From: Daniel Pittman
Subject: Read table modification question.
Date: 
Message-ID: <87vglsfw9x.fsf@inanna.rimspace.net>
I am using CMU Common Lisp (2.5.2) to write (well, prototype) a little
language parser/compiler.

As part of this, I would like to use the Lisp reader to read in the
contents of the input files. This input is similar to:

,----
| # '#' is a comment character, to the end of the line.
| command arg1 arg2 arg3;
| command arg1 { opt1 opt2 } arg2;
`----

So, to get the right `read' behavior, I need to create a modified
readtable with the syntax of #\# and #\; (at least) changed.[1]

Is there any way to do this other than to use `set-syntax-from-char'?
Reading the HyperSpec, it seems that there are many functions for
modifying the reader macro dispatch function associated with a
character, but no way to actually set the syntax type of a character.

So, can anyone offer guidance here?
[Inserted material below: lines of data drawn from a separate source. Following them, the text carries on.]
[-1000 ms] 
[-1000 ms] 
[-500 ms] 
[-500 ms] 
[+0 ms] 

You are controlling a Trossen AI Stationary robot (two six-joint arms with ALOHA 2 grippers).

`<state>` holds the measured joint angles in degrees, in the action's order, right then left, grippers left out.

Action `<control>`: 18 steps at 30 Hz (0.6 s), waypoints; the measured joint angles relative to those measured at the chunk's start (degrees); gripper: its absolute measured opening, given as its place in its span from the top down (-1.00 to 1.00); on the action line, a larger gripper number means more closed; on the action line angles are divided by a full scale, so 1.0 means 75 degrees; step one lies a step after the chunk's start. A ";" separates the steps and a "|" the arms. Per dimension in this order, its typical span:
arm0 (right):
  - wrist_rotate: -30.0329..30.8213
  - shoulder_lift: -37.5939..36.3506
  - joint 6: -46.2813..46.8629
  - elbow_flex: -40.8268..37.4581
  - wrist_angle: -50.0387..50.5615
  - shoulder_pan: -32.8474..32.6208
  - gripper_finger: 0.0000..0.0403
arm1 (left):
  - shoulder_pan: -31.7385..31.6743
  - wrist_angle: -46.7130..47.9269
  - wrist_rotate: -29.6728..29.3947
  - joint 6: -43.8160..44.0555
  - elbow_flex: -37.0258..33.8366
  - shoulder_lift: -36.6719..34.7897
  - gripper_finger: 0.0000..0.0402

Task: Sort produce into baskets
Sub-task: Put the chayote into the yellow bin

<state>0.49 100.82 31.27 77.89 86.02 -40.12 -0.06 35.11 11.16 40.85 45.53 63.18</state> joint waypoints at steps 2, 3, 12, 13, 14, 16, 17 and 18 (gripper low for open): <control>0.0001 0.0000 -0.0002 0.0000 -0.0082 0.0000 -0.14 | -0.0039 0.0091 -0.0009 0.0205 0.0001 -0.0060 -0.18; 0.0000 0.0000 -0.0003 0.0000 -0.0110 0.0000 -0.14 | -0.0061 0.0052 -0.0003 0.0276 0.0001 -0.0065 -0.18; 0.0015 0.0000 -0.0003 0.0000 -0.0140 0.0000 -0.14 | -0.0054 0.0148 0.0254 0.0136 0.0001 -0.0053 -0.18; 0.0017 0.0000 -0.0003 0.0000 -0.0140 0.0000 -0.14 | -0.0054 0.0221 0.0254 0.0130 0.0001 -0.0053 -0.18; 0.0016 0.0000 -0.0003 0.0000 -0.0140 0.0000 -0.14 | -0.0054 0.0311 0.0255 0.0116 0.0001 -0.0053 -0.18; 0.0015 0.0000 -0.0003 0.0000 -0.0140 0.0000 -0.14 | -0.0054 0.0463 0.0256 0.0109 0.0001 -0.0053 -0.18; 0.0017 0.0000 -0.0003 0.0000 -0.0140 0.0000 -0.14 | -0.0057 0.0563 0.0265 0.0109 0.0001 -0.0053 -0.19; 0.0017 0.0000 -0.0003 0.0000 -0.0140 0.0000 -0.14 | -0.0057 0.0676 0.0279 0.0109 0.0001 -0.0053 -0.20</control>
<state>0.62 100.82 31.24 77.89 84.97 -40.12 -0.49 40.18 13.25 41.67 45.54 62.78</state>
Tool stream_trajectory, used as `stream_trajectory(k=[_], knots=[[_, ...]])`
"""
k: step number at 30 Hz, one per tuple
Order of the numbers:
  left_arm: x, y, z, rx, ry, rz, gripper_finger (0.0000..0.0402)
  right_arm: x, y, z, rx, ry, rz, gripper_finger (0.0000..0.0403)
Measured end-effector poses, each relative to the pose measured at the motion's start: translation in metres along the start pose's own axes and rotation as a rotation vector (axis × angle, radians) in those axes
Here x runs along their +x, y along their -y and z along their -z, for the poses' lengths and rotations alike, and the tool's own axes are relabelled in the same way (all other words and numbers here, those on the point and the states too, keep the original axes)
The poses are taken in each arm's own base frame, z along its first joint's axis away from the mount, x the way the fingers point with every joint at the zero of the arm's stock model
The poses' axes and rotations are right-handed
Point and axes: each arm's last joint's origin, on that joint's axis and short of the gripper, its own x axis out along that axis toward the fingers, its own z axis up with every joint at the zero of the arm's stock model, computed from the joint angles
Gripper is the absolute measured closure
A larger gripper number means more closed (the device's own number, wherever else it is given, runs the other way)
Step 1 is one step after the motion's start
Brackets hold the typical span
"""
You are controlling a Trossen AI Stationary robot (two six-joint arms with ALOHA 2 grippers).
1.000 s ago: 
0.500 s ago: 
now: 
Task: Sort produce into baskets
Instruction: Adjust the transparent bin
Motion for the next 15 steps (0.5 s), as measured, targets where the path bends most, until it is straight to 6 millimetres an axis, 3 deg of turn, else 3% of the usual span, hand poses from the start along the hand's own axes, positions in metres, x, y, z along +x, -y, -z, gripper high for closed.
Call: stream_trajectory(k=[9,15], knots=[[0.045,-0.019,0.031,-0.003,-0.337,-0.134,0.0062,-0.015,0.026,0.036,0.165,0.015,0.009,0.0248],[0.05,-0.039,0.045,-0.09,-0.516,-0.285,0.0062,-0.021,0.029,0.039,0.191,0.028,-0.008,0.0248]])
Am I taking this the wrong way --
should I be avoiding the Lisp reader in deference to something else?

I would like to keep the syntax of the input, of course, as that's half
the point of the prototype. :)

        Daniel

Footnotes: 
[1]  Correct me, of course, if I have started out the wrong way with
     this.

-- 
Life is not all lovely thorns and singing vultures, you know...
        -- Morticia Addams, _The Addams Family_

From: Kent M Pitman
Subject: Re: Read table modification question.
Date: 
Message-ID: <sfwn174lbit.fsf@world.std.com>
Daniel Pittman <······@rimspace.net> writes:

> 
> I am using CMU Common Lisp (2.5.2) to write (well, prototype) a little
> language parser/compiler.
> 
> As part of this, I would like to use the Lisp reader to read in the
> contents of the input files. This input is similar to:
> 
> ,----
> | # '#' is a comment character, to the end of the line.
> | command arg1 arg2 arg3;
> | command arg1 { opt1 opt2 } arg2;
> `----
> 
> So, to get the right `read' behavior, I need to create a modified
> readtable with the syntax of #\# and #\; (at least) changed.[1]
> 
> Is there any way to do this other than to use `set-syntax-from-char'?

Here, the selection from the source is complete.